Enfin, elle cède la place au duo Elise Caron - Marc Ducret, respectivement chant et guitare. Elise Caron, à la flûte et aux voix, se lance d’abord dans une improvisation monacale en s’appuyant sur les caractéristiques du lieu. Ce sont de longues nappes sonores, dans une langue ésotérique, des mélismes. Mais elle ne trouve pas d’interlocuteur pour relancer ses paroles et dialoguer. Marc Ducret joue trop fort. Il reprend à l’oreille quelques-unes de ses phrases, mais ne propose rien. Elise Caron se perd progressivement dans une attente monotone. Plus le temps passe, plus le guitariste enchaîne des bribes de phrases, identiques à celles jouées la veille avec Journal intime. Le concert prend une tournure étonnante quand la chanteuse se met à piétiner sur scène - énervement mi-réel, mi-joué. Elle crie et simule la colère devant un Ducret qui ne semble pas s’apercevoir qu’elle ne joue plus vraiment la comédie. Acrobate et facétieuse, habituée aux registres les plus déséquilibrés, Elise Caron est écrasée par la force d’inertie qui lui est opposée. Pire encore, le guitariste, pendant le dernier morceau, s’arrête net et, devant un public amusé par ce qu’il croit être une plaisanterie, demande à la chanteuse d’arrêter de modifier les tonalités de ses interventions sonores. Le fat professeur fait la leçon à l’élève impétrante.

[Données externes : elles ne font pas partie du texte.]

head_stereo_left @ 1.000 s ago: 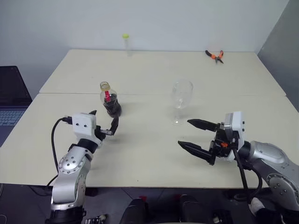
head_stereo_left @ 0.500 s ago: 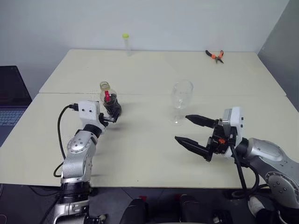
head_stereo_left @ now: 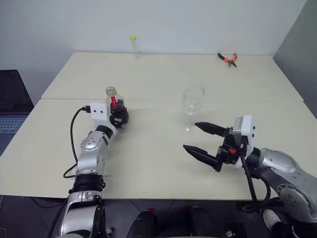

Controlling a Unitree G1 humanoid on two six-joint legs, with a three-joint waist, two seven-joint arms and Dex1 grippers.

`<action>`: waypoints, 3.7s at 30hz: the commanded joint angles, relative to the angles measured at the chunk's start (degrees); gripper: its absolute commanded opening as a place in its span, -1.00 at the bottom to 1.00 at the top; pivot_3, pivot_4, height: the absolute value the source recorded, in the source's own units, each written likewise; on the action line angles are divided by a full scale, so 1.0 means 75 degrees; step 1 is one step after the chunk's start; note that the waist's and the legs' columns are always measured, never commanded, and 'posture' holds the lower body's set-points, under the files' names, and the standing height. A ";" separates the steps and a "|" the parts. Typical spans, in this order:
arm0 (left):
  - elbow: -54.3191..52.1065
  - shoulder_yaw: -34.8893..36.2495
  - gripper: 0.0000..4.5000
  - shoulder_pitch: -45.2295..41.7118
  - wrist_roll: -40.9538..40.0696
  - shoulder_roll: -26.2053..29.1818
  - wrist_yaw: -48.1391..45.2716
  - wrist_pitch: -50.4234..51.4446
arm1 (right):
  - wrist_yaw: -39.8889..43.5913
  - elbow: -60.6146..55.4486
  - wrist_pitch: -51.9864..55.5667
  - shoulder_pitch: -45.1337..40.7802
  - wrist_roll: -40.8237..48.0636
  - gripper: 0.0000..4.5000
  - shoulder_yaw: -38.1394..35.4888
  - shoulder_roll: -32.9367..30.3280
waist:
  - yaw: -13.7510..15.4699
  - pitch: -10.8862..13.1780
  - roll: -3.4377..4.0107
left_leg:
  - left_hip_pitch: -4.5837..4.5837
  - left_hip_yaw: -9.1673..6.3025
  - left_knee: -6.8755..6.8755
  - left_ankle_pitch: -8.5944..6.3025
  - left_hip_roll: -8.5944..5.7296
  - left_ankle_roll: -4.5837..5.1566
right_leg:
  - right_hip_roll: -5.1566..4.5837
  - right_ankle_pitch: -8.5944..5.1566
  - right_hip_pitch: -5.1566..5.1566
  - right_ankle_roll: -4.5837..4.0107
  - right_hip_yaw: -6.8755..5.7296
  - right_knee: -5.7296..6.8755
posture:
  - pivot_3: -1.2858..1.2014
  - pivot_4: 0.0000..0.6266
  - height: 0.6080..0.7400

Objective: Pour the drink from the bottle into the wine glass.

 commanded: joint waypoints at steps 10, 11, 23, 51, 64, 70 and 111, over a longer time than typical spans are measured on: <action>-0.0560 -0.0249 -0.57 -0.0496 0.0031 0.0151 -0.0574 -0.0377 | -0.0498 -0.0549 -0.0413 0.0313 -0.0223 1.00 -0.0179 0.0132 | -0.0010 0.0005 -0.0009 | -0.0003 -0.0004 0.0000 0.0000 0.0001 0.0000 | -0.0003 0.0000 -0.0002 0.0000 -0.0003 0.0002 | 0.03 -0.52 1.00; -0.0724 -0.0371 -0.57 -0.0559 0.0118 0.0225 -0.0678 -0.0354 | -0.0580 -0.0572 -0.0448 0.0322 -0.0264 1.00 -0.0196 0.0160 | -0.0011 0.0007 -0.0013 | -0.0005 -0.0004 0.0001 0.0001 0.0000 -0.0001 | -0.0003 0.0000 -0.0002 0.0000 -0.0003 0.0001 | 0.03 -0.52 1.00; 0.0093 -0.2258 -0.63 -0.2490 0.1862 0.0739 -0.1800 -0.1398 | -0.1539 -0.0446 -0.0495 -0.0072 -0.0905 1.00 -0.0097 0.0470 | -0.0018 0.0009 -0.0015 | -0.0007 0.0004 0.0001 0.0014 -0.0007 -0.0024 | 0.0005 0.0000 -0.0003 0.0001 0.0003 -0.0001 | 0.03 -0.52 1.00; 0.3935 -0.4169 -0.66 -0.5399 0.5506 0.0763 0.0840 -0.5333 | -0.2907 0.0256 0.0176 -0.1141 -0.2382 1.00 0.0458 0.1361 | -0.0057 0.0013 -0.0020 | -0.0019 0.0005 0.0000 0.0000 -0.0014 0.0002 | 0.0008 -0.0003 -0.0021 0.0005 0.0006 0.0010 | 0.03 -0.52 1.00; 0.4349 -0.4642 -0.66 -0.5816 0.6533 0.1052 0.1883 -0.5943 | -0.3266 0.0686 0.0006 -0.1464 -0.3219 1.00 0.0415 0.1810 | -0.0057 0.0013 -0.0019 | -0.0022 0.0007 0.0000 0.0002 -0.0017 -0.0001 | 0.0007 -0.0003 -0.0029 0.0006 0.0006 0.0013 | 0.03 -0.52 1.00; 0.4576 -0.4837 -0.66 -0.5959 0.6835 0.1119 0.2229 -0.6063 | -0.3140 0.0569 -0.0109 -0.1355 -0.3337 1.00 0.0617 0.1986 | -0.0069 0.0013 -0.0019 | -0.0024 0.0010 0.0000 0.0003 -0.0016 -0.0001 | 0.0008 -0.0003 -0.0032 0.0006 0.0008 0.0015 | 0.03 -0.52 1.00; 0.5060 -0.5478 -0.67 -0.6470 0.7717 0.1436 0.3333 -0.6342 | -0.3001 0.0644 -0.0124 -0.1303 -0.3590 1.00 0.0909 0.2359 | -0.0075 0.0012 -0.0019 | -0.0033 0.0013 0.0005 0.0012 -0.0019 -0.0018 | 0.0009 -0.0003 -0.0044 0.0006 0.0008 0.0022 | 0.03 -0.52 1.00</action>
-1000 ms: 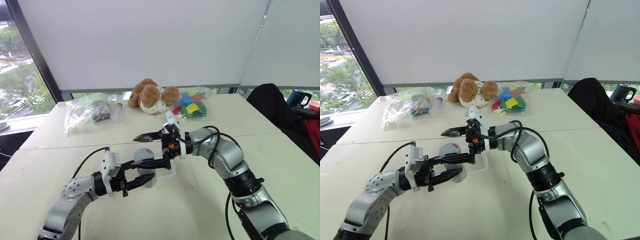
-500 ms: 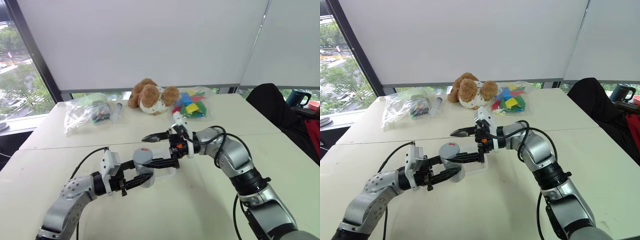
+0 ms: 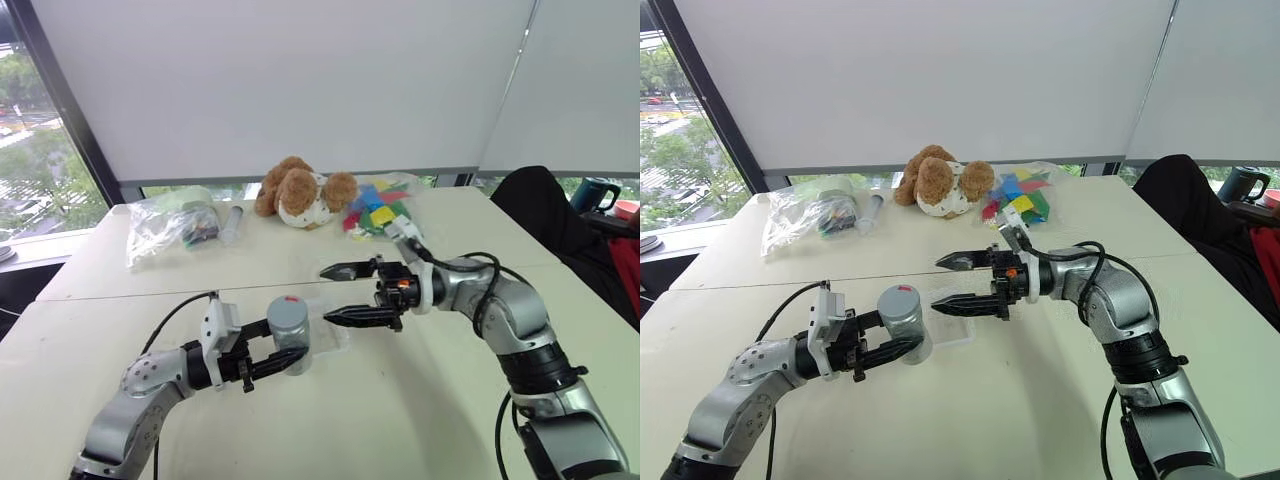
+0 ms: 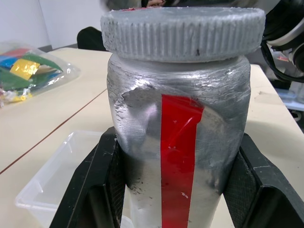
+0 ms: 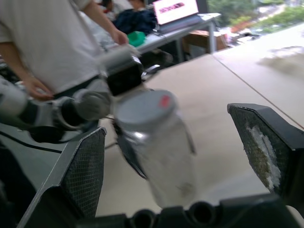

Ce qu’il n’aura sûrement pas vu, ce monsieur, c’est à quel point Elise Caron, même malmenée, même petitement accompagnée, est restée de bout en bout une grande dame. Elle a cherché jusqu’à la fin à proposer des directions pour improviser. Elle a terminé le concert. Elle est restée digne et souriante, elle a pris sur elle pour jouer le jeu de l’ingénue rabrouée par l’expert. Elle a su improviser devant ce manque d’improvisation. Ce soir là, c’est elle qui a donné une leçon de professionnalisme et de dignité.

par Matthieu Jouan , Raphaëlle Tchamitchian // Publié le 2 août 2014
P.-S. :

Vague de Jazz se poursuit avec les concerts de Whahay, Le Roi pêcheur, Duo Dabrowski-Chevillon, ONJ Olivier Benoit, Single Room et TOONS.